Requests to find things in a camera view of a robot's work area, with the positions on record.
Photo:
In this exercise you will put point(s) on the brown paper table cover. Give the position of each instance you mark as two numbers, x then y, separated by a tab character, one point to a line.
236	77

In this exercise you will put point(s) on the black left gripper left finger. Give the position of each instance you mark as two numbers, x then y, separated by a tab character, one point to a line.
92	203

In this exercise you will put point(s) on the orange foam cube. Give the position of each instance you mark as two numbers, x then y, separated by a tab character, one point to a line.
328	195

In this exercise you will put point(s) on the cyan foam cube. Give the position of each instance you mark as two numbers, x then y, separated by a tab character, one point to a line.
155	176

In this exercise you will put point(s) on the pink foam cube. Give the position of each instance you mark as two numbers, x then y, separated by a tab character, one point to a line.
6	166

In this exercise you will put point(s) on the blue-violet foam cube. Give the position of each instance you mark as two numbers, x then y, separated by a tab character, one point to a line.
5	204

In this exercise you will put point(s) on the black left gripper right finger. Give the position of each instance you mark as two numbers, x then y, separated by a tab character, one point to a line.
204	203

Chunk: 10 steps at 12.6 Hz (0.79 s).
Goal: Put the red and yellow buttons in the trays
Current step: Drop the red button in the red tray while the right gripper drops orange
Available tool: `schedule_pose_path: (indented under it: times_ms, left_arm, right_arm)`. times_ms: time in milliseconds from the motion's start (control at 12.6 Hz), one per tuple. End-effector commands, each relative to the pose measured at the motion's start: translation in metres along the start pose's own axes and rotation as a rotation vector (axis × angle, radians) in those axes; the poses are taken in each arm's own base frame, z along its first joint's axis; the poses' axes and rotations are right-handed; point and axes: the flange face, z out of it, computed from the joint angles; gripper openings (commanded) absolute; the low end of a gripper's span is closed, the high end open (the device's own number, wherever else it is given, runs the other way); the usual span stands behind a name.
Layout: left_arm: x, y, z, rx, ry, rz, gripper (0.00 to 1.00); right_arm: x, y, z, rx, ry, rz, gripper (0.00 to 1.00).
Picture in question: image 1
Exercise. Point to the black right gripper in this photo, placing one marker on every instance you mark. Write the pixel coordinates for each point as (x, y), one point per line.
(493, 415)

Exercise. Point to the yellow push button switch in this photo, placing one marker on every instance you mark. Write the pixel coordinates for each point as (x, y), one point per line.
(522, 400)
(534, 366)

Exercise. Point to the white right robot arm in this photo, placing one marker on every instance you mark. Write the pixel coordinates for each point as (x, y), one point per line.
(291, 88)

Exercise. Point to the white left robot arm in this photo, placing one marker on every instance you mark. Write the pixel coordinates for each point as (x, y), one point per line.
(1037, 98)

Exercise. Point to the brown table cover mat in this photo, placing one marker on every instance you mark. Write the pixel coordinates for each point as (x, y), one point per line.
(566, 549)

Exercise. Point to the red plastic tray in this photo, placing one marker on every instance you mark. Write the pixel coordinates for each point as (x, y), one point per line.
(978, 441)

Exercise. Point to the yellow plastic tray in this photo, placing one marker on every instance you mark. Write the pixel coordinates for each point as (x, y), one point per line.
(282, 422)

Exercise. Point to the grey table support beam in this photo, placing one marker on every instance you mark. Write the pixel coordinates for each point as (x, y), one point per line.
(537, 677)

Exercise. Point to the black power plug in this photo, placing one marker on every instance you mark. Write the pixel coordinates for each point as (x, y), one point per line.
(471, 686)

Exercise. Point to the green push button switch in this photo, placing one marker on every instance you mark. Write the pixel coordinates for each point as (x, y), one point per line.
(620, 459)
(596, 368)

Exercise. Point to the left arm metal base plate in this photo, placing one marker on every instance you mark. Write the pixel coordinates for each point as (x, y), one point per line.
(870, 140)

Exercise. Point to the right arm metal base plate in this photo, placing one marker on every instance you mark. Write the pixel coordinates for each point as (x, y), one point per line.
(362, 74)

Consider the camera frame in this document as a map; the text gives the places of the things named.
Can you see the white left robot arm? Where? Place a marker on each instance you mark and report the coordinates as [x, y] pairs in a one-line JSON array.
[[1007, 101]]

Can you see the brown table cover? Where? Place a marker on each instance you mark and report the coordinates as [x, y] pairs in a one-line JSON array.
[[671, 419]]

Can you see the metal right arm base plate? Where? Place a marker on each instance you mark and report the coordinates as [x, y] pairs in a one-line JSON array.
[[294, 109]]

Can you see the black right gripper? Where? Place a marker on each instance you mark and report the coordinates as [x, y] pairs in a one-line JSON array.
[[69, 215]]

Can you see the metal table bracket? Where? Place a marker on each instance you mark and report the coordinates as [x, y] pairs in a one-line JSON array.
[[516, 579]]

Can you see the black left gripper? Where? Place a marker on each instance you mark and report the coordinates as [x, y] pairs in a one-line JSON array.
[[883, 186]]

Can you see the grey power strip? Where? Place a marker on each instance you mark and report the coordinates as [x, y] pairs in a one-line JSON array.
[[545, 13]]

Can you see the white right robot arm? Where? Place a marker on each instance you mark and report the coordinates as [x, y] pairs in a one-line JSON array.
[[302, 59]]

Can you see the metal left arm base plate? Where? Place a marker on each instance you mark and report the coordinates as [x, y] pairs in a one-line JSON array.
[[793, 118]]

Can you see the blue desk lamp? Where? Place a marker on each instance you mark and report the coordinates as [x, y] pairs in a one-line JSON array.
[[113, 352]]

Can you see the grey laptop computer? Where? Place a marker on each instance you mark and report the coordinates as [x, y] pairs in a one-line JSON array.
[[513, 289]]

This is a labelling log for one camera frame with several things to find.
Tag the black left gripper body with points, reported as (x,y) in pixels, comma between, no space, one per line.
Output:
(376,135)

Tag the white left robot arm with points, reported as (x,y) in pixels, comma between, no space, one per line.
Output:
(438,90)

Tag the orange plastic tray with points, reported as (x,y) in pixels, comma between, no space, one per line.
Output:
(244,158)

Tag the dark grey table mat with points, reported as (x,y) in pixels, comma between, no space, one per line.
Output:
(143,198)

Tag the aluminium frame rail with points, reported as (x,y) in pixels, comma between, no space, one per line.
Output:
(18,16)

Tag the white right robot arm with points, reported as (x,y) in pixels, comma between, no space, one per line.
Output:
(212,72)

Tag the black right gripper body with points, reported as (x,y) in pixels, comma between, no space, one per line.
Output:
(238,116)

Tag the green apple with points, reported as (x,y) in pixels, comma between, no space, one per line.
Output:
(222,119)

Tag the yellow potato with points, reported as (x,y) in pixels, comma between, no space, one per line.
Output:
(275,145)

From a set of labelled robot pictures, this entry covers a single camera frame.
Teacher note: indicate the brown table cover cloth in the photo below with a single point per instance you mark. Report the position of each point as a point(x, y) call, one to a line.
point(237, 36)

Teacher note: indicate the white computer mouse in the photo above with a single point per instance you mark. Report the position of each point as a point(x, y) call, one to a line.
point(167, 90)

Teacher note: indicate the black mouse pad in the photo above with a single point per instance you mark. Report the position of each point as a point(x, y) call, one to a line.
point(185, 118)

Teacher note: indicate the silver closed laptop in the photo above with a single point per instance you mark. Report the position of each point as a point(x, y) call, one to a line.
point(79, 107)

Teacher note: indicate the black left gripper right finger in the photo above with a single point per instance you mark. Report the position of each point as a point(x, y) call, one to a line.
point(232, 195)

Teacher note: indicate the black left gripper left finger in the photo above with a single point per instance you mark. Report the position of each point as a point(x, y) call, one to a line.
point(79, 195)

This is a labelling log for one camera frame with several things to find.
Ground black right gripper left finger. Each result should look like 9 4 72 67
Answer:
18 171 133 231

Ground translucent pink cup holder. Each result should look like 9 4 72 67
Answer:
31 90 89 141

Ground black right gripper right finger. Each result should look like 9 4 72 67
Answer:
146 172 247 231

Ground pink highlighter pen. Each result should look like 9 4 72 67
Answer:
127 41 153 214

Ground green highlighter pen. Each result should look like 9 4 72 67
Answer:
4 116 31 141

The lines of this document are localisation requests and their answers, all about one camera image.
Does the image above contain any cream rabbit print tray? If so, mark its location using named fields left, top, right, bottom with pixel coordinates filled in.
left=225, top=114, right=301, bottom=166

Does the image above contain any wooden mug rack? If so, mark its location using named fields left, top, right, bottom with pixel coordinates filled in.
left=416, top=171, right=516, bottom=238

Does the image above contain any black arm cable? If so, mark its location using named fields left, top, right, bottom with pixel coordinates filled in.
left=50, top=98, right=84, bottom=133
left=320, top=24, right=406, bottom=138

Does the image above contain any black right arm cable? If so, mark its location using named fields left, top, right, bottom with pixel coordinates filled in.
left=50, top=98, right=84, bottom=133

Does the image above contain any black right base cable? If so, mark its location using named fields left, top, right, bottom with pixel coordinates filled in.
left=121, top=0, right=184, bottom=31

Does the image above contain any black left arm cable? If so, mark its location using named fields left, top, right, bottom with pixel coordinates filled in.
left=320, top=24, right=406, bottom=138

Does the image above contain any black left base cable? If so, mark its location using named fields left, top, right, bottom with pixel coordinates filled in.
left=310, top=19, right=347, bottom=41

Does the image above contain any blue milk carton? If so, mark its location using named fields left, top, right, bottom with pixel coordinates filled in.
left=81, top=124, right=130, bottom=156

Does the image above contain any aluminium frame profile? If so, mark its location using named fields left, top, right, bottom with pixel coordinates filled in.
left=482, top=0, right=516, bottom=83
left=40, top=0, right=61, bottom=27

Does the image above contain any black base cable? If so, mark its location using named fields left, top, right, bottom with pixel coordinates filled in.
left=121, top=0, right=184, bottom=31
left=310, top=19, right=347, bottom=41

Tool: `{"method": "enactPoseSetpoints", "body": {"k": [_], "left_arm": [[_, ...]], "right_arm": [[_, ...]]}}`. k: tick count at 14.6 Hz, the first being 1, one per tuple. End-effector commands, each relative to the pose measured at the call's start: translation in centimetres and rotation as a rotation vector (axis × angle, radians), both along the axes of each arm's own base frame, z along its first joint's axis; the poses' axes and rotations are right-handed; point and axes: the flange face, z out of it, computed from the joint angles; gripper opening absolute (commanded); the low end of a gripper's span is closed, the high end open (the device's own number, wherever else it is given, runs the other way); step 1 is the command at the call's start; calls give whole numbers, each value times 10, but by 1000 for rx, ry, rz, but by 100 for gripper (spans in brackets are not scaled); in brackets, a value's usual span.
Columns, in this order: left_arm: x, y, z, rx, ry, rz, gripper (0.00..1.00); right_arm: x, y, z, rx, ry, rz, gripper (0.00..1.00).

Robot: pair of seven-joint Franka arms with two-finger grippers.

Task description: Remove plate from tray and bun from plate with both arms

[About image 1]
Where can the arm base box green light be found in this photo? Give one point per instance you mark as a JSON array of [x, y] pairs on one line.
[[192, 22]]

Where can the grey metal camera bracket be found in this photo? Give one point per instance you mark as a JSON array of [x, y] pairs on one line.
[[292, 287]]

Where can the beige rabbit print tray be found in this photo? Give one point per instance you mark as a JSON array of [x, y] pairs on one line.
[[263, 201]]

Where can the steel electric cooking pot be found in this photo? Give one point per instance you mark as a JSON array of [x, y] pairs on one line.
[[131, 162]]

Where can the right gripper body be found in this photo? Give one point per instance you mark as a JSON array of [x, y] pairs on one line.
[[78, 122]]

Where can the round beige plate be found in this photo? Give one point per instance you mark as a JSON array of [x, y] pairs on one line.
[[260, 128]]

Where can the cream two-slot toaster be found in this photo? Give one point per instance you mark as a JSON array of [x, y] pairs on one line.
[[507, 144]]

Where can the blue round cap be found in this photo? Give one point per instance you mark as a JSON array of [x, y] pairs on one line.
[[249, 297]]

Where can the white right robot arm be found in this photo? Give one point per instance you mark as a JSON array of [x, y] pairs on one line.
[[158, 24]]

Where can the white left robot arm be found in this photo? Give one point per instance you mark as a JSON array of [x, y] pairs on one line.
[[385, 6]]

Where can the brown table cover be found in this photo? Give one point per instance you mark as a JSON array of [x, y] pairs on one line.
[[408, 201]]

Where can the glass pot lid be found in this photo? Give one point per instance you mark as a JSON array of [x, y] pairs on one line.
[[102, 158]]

- PROBLEM:
Using the records above, copy each line that contains "things".

- ANSWER:
Requests to find things in a camera view of a robot's work area, with the positions on record.
Consider the camera frame in this document as a map; the text gives the places of the things named.
This is a labelling log for one camera frame with several things to find.
This is a labelling log for one camera frame with several things to find.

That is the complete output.